With the latest advances in well logging technology, data can now be obtained dynamically during drilling (LWD) with quality comparable to that obtained under controlled conditions, using wireline equipment. When data is successfully acquired during drilling, a significant amount of time and resources are spared by the operator. However, of all the tools typically found in the bottom-hole assembly, the bore-hole image tends to be the most sensitive to the noisy environment encountered during drilling. Considering that wireline acquisitions occur after this period, it should be possible to decide whether to also run the image tool in the wireline assembly, based on the quality of the LWD data collected. Unfortunately, due to the large size of the data, image logs demand a significant time to be processed and analyzed by a professional specialist, typically exceeding the time available between the operations. Furthermore, the evaluation of the images by different professionals is subject to inconsistent interpretations for different operations. Therefore, the objective of the work is to automate and standardize the quality assessment of images acquired via LWD, to support the decision of whether to run a wireline image log.

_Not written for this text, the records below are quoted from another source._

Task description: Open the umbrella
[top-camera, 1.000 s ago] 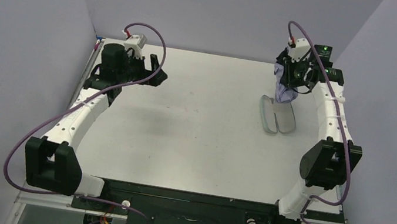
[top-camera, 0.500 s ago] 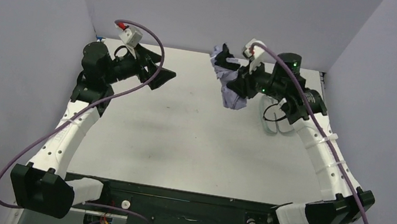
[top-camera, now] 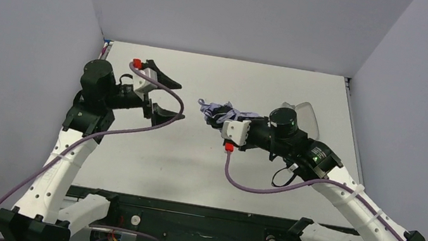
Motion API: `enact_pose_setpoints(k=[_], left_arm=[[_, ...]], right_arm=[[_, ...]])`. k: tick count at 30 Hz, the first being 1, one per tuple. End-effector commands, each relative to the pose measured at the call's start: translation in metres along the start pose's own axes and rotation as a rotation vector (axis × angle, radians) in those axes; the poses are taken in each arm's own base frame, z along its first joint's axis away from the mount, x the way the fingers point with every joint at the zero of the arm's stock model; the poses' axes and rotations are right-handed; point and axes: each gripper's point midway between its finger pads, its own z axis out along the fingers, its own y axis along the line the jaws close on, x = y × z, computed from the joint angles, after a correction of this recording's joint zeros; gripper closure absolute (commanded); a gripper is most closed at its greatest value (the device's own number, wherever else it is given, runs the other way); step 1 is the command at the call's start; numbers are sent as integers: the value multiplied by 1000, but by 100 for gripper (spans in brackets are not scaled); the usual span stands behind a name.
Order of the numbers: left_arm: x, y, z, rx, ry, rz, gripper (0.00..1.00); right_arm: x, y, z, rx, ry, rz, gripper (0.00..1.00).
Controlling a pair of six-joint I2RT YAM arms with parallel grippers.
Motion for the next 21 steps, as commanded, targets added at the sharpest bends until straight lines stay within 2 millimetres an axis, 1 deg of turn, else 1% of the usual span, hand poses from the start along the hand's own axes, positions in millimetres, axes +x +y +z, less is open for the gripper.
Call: enact_pose_setpoints(k=[1, 2, 3, 4, 5, 6, 7, 8, 9, 10, 11, 13, 14, 15, 16, 19, 20, 21], left_arm=[[18, -23, -5, 86, 89, 167, 15], [26, -25, -5, 104, 120, 201, 16], [25, -29, -2, 117, 133, 232, 18], [34, -29, -1, 123, 169, 257, 20], [35, -33, 3, 145, 178, 269, 22], [38, -31, 5, 135, 195, 286, 22], [41, -34, 10, 145, 199, 290, 23], [39, -29, 13, 120, 196, 305, 23], [41, -30, 16, 118, 191, 305, 22], [35, -24, 19, 86, 172, 318, 22], [37, -24, 21, 82, 170, 315, 21], [37, -23, 27, 75, 167, 324, 21], [35, -24, 30, 79, 173, 334, 22], [39, -23, 34, 85, 186, 326, 23], [37, -24, 36, 86, 192, 326, 26], [43, -23, 43, 87, 221, 314, 35], [46, -23, 43, 79, 236, 312, 40], [48, -22, 43, 76, 246, 313, 41]], right_arm=[[-22, -47, -19, 200, -23, -360, 100], [-21, -45, -19, 194, -21, -415, 100], [-23, -42, -19, 189, -27, -440, 100], [-25, -40, -19, 184, -29, -476, 100], [-25, -39, -18, 179, -31, -490, 100], [-28, -38, -18, 177, -36, -509, 100], [-29, -38, -18, 177, -39, -515, 100], [-32, -39, -19, 179, -46, -527, 100], [-33, -39, -19, 178, -50, -533, 100], [-35, -38, -19, 175, -54, -545, 100], [-36, -38, -20, 176, -58, -553, 100], [-39, -35, -20, 171, -69, -572, 100], [-40, -32, -19, 162, -73, -585, 100], [-41, -31, -19, 160, -75, -599, 100], [-42, -30, -19, 156, -80, -605, 100], [-41, -30, -18, 158, -75, -613, 100], [-40, -31, -19, 162, -70, -613, 100], [-40, -31, -20, 165, -68, -616, 100]])
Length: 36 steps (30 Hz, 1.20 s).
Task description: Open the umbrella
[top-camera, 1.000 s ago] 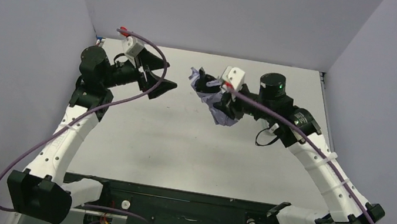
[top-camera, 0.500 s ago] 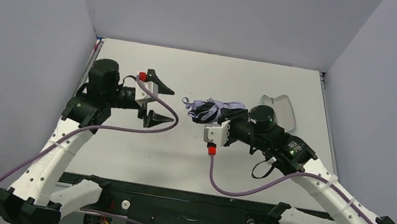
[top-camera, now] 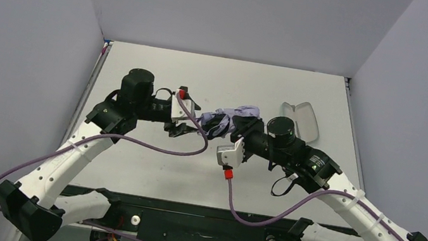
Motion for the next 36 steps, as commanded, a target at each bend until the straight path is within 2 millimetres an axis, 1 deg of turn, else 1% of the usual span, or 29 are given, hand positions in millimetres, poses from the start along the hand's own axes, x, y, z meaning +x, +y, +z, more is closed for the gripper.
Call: enact_pose_setpoints(k=[1, 2, 4, 5, 6, 7, 8, 9, 13, 14, 15, 16, 17, 18, 19, 20, 21, 22, 25, 27, 30, 31, 32, 33, 34, 35, 36], left_arm=[[-6, 14, -1, -60, 36, 44, 43], [-3, 13, -2, -65, 51, 47, 44], [-1, 13, -5, -74, 72, 52, 54], [-2, 15, -7, -80, 76, 55, 69], [-2, 15, -9, -87, 86, 50, 76], [-5, 16, -12, -97, 83, 55, 90], [-5, 16, -13, -104, 85, 52, 96], [-7, 14, -16, -110, 80, 56, 100], [-8, 7, -27, -134, 77, 75, 100], [-3, 6, -29, -138, 90, 75, 100], [-4, 5, -34, -148, 92, 81, 100], [2, 6, -38, -154, 109, 77, 100], [2, 6, -42, -159, 114, 80, 100], [6, 7, -47, -163, 122, 63, 100], [8, 4, -49, -148, 126, 51, 100], [8, 8, -55, -163, 130, 43, 100], [11, 5, -56, -145, 136, 31, 100], [12, 8, -60, -153, 143, 27, 100], [19, 4, -67, -139, 172, 15, 100], [24, 4, -74, -148, 191, 13, 100], [27, 6, -78, -164, 205, 8, 100], [23, 8, -79, -175, 194, 0, 82], [20, 9, -78, -178, 185, -9, 68], [11, 11, -76, -181, 157, -19, 43], [9, 13, -73, -176, 149, -33, 35], [0, 11, -69, -168, 133, -45, 27], [0, 12, -63, -159, 140, -75, 25]], right_arm=[[-8, -40, -19, 157, -14, -67, 100], [-8, -38, -21, 157, -11, -72, 100], [-7, -35, -23, 156, -6, -78, 100], [-5, -33, -23, 151, 2, -79, 100], [-3, -30, -23, 146, 9, -83, 100], [-1, -28, -23, 141, 16, -84, 100], [3, -25, -24, 135, 30, -85, 100], [5, -24, -25, 134, 38, -84, 100], [22, -18, -29, 118, 91, -74, 100], [29, -16, -31, 108, 109, -75, 100], [36, -16, -34, 108, 130, -73, 100], [39, -13, -36, 100, 136, -71, 100], [45, -13, -40, 102, 153, -71, 100], [48, -10, -41, 90, 157, -69, 100], [52, -9, -44, 88, 169, -67, 100], [54, -7, -44, 81, 173, -65, 100], [58, -6, -46, 80, 183, -63, 100], [59, -4, -47, 75, 184, -61, 100], [67, -1, -49, 64, 203, -46, 100], [74, 3, -51, 48, 218, -43, 100], [76, 6, -51, 31, 219, -60, 100], [75, 8, -50, 22, 208, -60, 100], [74, 9, -48, 14, 201, -66, 100], [72, 12, -47, 2, 189, -67, 100], [71, 12, -44, -9, 182, -74, 100], [70, 15, -42, -22, 175, -76, 100], [68, 15, -39, -32, 169, -83, 100]])
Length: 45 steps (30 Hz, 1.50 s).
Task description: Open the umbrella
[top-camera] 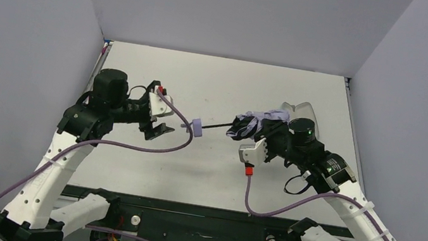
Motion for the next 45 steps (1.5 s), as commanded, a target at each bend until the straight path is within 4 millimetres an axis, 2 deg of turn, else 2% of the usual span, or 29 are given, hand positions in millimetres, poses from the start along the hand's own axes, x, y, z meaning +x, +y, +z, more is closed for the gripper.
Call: enact_pose_setpoints(k=[1, 2, 3, 4, 5, 6, 7, 11, 17, 23, 25, 28, 31, 35, 41, 45], left_arm=[[-45, 1, 3, 16, -69, -9, 23], [-45, 1, 10, 25, -51, -43, 23], [-53, -1, 14, 23, -43, -35, 22], [-48, -1, 22, 35, -10, -71, 22], [-59, -5, 25, 53, -18, -61, 22], [-52, -6, 34, 71, 21, -86, 22], [-60, -10, 37, 84, 20, -77, 22], [-47, -15, 68, 104, 151, -108, 22], [-31, -32, 92, 131, 278, -108, 26], [-4, -42, 114, 128, 418, -142, 35], [2, -40, 118, 113, 449, -136, 43], [13, -37, 119, 91, 496, -127, 51], [33, -37, 113, 74, 570, -91, 56], [59, -33, 99, 27, 669, -45, 59], [84, -34, 79, 7, 770, -1, 62], [108, -36, 67, 2, 849, 28, 61]], right_arm=[[-10, -21, 0, 45, -42, -58, 100], [-12, -22, 2, 40, -47, -64, 100], [-12, -20, 3, 28, -45, -66, 100], [-14, -21, 4, 23, -49, -74, 100], [-14, -20, 4, 17, -46, -82, 100], [-16, -19, 6, 7, -44, -96, 100], [-15, -19, 6, 5, -38, -102, 100], [-18, -21, 8, -18, -3, -111, 100], [-17, -22, 8, -31, 52, -100, 100], [-20, -25, 6, -23, 57, -86, 100], [-20, -24, 6, -24, 61, -89, 100], [-21, -24, 5, -21, 66, -84, 100], [-20, -24, 3, -23, 82, -80, 100], [-16, -23, 0, -33, 113, -74, 100], [-11, -13, 0, -85, 156, -84, 100], [-7, -8, 2, -115, 183, -86, 100]])
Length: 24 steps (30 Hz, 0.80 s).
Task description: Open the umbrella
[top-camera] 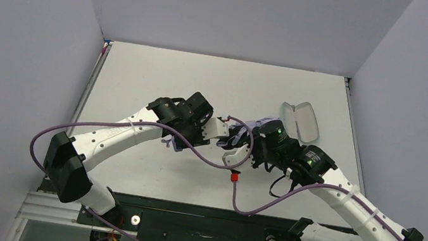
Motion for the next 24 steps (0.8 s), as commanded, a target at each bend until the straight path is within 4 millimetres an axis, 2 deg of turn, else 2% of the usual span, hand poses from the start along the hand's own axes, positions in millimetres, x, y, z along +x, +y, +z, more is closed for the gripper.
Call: enact_pose_setpoints(k=[1, 5, 9, 19, 24], left_arm=[[45, 10, -7, -74, 132, 35, 61], [70, 11, 3, -74, 189, 45, 61], [87, 16, 8, -77, 216, 42, 61], [108, 22, 10, -72, 237, 45, 61], [126, 21, 11, -61, 264, 64, 61]], right_arm=[[15, -28, -21, 85, 81, 26, 100], [18, -23, -20, 66, 97, 22, 100], [22, -18, -20, 47, 109, 23, 100], [36, -5, -22, 5, 136, 24, 100], [45, 3, -24, -14, 155, 29, 100]])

To achieve this goal, it is necessary to efficiently analyze multiple criteria that would ordinarily be dependent on the speed and subjectivity of human interpretation. The chosen solution involves the combination of convolutional neural networks with feed forward networks, to extract and automatically classify features from the image. Using LWD image logs from eleven different wells and their respective quality annotation logs, provided by a group of professional image specialists, as well as the application of data augmentation techniques, a total of 14,000 dependent and independent variables were generated for the training and validation processes. Additionally, a blind test was conducted to confirm the robustness and reliability of the model.
The automation of image log quality assessment enables real-time decisions to be made. Consequently, unnecessary expenses on redundant acquisitions are avoided and critical resources, such as wireline image tools, are preserved. Additionally, the developed model can prevent the operator from leaving a location without having acquired proper image information, which could ultimately lead to flaws in the reservoir development and in the completion of the well. Finally, the assessment's reliance on a trained model ensures consistency in evaluations across different wells.
A plugin compatible with different petrophysical software has been developed and incorporated into operational routines. This has enabled real-time assessment to be performed in scenarios where it would not have been previously possible. This has consistently led to optimized wireline acquisition designs in terms of costs, resource allocation and well log quality.